Italiano imbriglia Spalletti e (forse) spegne i sogni del Napoli
Ancora la Fiorentina sulla strada del Napoli verso lo scudetto. Nell’ultimo anno di Sarri, uno 0-3 sanguinoso frenò la formazione azzurra dal suo sogno tricolore. Anche stavolta la Viola è stata nefasta per gli azzurri. Ma la situazione di questo campionato è ben diversa da quella di allora. Quest’anno il Napoli ha (forse) gettato il proprio sogno nelle gare casalinghe. Come si può credere che una squadra con 6 sconfitte totali (di ci 5 in casa) possa ancora vincere il campionato? Milan e Inter autorizzerebbero a farlo, ma il Napoli non autorizza ai sogni.
Eppure contro la Fiorentina non era cominciata male. Il Napoli si schierava col 4-3-3, così come i viola ben orchestrati da Vincenzo Italiano. A centrocampo, Zielinski, schierato nella mediana con Fabian e Lobotka, era nullo sia nella fase d’attacco che in quella difensiva e veniva messo in mezzo dai mediani fiorentini. Diciamocela tutta, Zielinski e Fabian insieme non potevano coesistere negli anni addietro e non possono farlo tuttora. In assenza di Anguissa serviva un Demme, per intenderci. La difesa era a sua volta formata da Koulibaly e Rrahmani come centrali, mentre sulla banda destra difensiva si vedeva ancora il golden boy Zanoli. A sinistra, come sempre, Mario Rui. In attacco Insigne e Politano completavano il terzetto con Osimhen. In porta sempre Ospina.

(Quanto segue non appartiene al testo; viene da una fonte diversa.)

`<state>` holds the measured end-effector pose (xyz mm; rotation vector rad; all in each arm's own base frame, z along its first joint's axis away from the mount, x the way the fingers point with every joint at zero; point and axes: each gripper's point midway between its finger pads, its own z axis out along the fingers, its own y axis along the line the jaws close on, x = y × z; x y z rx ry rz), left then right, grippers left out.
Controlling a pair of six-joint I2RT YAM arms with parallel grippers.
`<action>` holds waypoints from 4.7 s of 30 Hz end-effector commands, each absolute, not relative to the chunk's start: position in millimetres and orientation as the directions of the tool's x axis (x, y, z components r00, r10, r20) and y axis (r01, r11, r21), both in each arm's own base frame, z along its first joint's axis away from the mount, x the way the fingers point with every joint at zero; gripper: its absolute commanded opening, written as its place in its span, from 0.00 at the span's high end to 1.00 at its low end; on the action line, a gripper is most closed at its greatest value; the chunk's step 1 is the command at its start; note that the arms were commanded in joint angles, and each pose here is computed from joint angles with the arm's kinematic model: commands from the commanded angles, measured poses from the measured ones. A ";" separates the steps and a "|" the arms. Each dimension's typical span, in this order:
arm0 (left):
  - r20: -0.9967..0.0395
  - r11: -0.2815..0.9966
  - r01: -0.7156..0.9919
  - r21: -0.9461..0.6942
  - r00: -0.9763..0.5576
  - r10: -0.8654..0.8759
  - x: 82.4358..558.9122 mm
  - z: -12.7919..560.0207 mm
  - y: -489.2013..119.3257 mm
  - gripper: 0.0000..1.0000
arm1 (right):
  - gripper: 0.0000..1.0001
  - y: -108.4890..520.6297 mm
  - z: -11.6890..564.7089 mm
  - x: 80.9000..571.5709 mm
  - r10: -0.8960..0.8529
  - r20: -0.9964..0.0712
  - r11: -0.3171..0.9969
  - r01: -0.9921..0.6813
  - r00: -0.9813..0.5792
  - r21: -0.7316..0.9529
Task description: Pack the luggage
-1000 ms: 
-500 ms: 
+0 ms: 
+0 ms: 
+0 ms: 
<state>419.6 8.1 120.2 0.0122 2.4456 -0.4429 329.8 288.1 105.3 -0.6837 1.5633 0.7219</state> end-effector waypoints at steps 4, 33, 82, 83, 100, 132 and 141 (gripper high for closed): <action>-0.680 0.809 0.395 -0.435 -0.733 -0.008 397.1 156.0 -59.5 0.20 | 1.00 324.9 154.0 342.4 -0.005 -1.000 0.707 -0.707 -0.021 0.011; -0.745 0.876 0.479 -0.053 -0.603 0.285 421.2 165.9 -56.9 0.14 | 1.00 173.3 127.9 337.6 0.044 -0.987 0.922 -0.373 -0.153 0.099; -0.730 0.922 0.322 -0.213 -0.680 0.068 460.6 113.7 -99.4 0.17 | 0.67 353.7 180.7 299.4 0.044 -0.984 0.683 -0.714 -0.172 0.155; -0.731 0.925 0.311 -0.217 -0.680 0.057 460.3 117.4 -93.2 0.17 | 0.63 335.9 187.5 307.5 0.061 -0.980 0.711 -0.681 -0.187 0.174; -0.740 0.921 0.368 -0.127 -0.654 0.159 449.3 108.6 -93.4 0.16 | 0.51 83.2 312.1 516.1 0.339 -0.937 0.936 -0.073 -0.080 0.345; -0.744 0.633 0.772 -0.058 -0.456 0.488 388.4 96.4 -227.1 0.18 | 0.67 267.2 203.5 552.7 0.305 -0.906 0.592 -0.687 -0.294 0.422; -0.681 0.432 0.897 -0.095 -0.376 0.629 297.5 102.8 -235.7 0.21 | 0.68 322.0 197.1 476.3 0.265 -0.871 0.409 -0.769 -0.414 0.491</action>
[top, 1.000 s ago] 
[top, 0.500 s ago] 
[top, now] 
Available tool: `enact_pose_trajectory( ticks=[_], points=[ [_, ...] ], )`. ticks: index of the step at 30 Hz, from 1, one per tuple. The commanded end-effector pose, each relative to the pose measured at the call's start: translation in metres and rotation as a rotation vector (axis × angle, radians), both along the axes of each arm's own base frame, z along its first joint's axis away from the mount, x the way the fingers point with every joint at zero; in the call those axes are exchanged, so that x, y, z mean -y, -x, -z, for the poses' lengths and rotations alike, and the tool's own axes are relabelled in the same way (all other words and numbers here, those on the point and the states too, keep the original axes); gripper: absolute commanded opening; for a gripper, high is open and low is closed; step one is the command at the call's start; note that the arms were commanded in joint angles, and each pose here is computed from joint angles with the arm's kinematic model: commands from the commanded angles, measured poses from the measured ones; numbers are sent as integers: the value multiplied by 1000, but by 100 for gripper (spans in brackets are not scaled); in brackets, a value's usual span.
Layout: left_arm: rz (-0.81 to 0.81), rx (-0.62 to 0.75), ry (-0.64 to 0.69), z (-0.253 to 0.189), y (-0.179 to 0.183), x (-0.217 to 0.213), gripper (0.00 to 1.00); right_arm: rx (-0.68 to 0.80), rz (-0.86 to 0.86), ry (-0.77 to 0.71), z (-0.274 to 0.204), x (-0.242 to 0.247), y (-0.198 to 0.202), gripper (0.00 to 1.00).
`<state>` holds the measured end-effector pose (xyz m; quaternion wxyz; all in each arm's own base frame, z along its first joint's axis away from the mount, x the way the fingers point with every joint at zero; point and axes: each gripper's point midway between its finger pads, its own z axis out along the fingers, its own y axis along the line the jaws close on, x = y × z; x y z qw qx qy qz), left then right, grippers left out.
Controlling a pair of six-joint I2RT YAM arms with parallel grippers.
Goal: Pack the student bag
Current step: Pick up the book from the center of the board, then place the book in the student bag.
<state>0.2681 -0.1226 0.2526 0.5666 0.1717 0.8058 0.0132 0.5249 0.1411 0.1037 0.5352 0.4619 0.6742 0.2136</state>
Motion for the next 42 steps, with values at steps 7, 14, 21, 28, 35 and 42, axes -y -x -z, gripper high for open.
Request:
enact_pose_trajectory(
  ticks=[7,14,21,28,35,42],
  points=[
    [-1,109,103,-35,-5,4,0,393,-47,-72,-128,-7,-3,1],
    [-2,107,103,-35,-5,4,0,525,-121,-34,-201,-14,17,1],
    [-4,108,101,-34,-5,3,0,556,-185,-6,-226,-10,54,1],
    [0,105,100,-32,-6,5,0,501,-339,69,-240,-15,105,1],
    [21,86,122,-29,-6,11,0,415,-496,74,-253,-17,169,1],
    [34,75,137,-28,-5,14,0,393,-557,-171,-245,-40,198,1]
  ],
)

Lo schema tecnico era sempre lo stesso: palla lunga al nigeriano e poi vediamo che succede. Ma stavolta il Napoli trovava pan per focaccia con il centrale Igor (ex SPAL che ha giocato anche come terzino, all’occorrenza, essendo veloce). Il brasiliano pedinava a uomo per tutto il campo Osimhen, impedendogli di girarsi e sprigionare la propria corsa, oppure fermandolo proprio in velocità. Nel primo tempo il Napoli creava, gli avversari segnavano. E la Fiorentina ha fatto esattamente questo con Gonzalez. Visto e già rivisto questo film col Napoli.
Nella ripresa Spalletti rompeva gli indugi e lanciava nella mischia Mertens, ma non toglieva il fumoso Zielinski, bensì Fabian. Scelta del tutto opinabile, a onor del vero. Il belga giocava quasi accanto ad Osimhen, portando un uomo in più nell’area di rigore avversaria. Il problema del Napoli nelle gare in casa è proprio questo: in area avversaria ci entra il solo Osimhen. Perché gli altri aspettano fuori? Sull’1-1 di Mertens, poi, la cosa più normale da fare sarebbe stata riequilibrare il centrocampo azzurro con l’inserimento subito di Demme. E invece il Napoli consegnava il centrocampo alla Fiorentina che ha sviluppato da lì il 2-1 del neo entrato Ikoné (visto che intanto Italiano aveva mosso le proprie pedine dalla panchina, annusando il momento per vincere la gara) e il 3-1 di Cabral. In questa ultima occasione, inguardabile è stato il modo in cui Mario Rui si lasciava superare da un pallone che aveva viaggiato per 60 metri. Avevamo osannato il portoghese settimana scorsa, ma coi gigliati ha riproposto errori di lettura già visti. Ed è qui che Spalletti metteva dentro Demme (al posto di Lobotka) ed Elmas (al posto di Insigne che invece stava giocando bene). Ma una fotografia della partita è quella relativa al mancato assist del neo entrato Lozano a Mertens che poteva portare il Napoli al gol prima invece di subirlo. Quelle sono giocate che i campioni vedono prima. Forse Lozano non ha ancora questa caratteristica.
Infine il 2-3 di Osimhen, una invenzione del nigeriano che ha sfinito Igor a furia di farselo rincorrere dappertutto. Ma dopo aver accorciato le distanze, il Napoli non produceva più occasioni da gol importanti. La Fiorentina vinceva e riconduceva di nuovo il Napoli nell’incubo delle sconfitte nel proprio stadio (che facciamo fatica a chiamare Maradona, viste i troppi KO azzurri in questo impianto) e della mancata realizzazione (forse) del sogno tricolore. A proposito, prossima gara ancora in casa con la Roma. Cosa aspettarsi?